2013/03/19

Adam Lee: You Wouldn't Believe How Fast Americans

are losing their religion, but the fundamentalists have a plan. Sometimes last year, the US quietly passed a milestone, demographers had long been predicting: For the first time in its history, this country is no longer majority Protestant. Fewer than 50 percent of Americans now identify as Protestant Christians of any denomination. This change has come on surprisingly recently, and from a historical perspective, with breathtaking speed. As recently as 1993, almost two thirds of Americans identified as Protestants, a number that had remained stable for the several preceding decades. But sometime in the 1990s, the ground started to shift, and it's been sliding ever since. Whether it's the mainline Protestant denominations, like Methodists, Episcopalians, Lutherans or Presbyterians, or the independent evangelical, charismatic and fundamentalist sects, the decline is happening across the board. The rise of so-called mega-churches, like Rick Warren's Saddle-back Church in California, or Mark Driscoll's Mars Hill in Seattle, represents not growth, but consolidation. What's happening to these vanishing Protestants?

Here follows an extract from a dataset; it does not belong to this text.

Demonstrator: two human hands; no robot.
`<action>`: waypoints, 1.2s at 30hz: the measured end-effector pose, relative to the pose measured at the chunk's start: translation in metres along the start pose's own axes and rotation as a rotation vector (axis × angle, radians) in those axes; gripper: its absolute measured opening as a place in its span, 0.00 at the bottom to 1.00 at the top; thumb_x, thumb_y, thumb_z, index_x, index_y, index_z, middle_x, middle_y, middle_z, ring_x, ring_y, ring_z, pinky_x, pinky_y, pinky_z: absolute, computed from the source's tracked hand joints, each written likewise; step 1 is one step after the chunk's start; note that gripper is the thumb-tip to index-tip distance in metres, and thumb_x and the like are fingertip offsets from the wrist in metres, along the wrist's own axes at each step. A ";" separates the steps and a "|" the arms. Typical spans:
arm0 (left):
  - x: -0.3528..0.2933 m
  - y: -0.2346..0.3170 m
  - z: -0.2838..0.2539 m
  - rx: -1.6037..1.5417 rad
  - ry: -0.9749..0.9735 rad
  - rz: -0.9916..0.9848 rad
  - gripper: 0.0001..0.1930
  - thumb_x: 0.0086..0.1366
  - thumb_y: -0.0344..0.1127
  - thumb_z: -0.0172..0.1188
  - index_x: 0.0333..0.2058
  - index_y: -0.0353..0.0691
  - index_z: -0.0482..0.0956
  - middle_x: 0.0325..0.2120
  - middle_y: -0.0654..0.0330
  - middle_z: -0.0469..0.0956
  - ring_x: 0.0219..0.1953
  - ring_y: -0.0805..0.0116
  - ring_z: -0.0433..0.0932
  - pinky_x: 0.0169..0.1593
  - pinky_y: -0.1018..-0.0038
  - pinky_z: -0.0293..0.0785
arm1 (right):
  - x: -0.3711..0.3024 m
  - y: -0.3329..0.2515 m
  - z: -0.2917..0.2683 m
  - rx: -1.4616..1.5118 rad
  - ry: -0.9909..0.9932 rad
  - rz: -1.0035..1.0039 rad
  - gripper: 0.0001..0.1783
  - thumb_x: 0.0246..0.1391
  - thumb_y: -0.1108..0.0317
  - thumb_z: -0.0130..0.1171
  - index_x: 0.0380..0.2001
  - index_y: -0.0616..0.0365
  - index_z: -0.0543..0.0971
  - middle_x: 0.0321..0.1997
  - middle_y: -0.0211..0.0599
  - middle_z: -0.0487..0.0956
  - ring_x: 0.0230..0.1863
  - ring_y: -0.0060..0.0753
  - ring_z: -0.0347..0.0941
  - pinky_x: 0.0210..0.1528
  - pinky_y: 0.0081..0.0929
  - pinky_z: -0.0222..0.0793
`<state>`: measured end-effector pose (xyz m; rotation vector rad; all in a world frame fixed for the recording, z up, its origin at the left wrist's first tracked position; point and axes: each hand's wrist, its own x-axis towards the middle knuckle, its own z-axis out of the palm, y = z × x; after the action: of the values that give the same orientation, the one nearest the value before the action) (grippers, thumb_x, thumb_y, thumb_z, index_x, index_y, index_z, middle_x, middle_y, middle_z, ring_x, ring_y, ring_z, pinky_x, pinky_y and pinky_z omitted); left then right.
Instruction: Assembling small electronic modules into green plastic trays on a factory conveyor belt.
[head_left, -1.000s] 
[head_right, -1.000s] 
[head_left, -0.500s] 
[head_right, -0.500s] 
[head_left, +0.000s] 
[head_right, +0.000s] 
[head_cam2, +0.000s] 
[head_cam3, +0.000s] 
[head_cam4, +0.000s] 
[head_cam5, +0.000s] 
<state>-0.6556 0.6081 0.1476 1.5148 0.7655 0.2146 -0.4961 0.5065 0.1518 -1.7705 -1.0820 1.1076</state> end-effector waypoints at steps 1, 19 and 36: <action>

For the most part, they're not converting to any other religion, but rather are walking away from religion entirely. They're becoming "nones," as the Pew Forum on Religion and Public Life puts it. It seems likely, that this is the same secularizing trend being observed in Europe, as people of advanced, peaceful democracies find religion increasingly irrelevant to their daily lives. The spokespeople of the religious right, have noticed this trend as well, but it's clear they have very little idea what to do about it. In a column from 2005, Albert Mohler, the president of the Southern Baptist Theological Seminary, declared that theological liberalism is at fault for Christianity's decline, and that the only thing they need to do to reverse it, is to make a bold commitment to biblical authority. Far from it, the evidence is clear that churches clinging to antiquated dogma are part of the problem, as young people turn away from their strident decrees about gays and women. But the foot-soldiers of fundamentalism haven't been entirely idle these past few decades. As their power declines in America and Europe, they're increasingly moving abroad, to developing countries not as far along the secularization curve, where they often find a more receptive audience.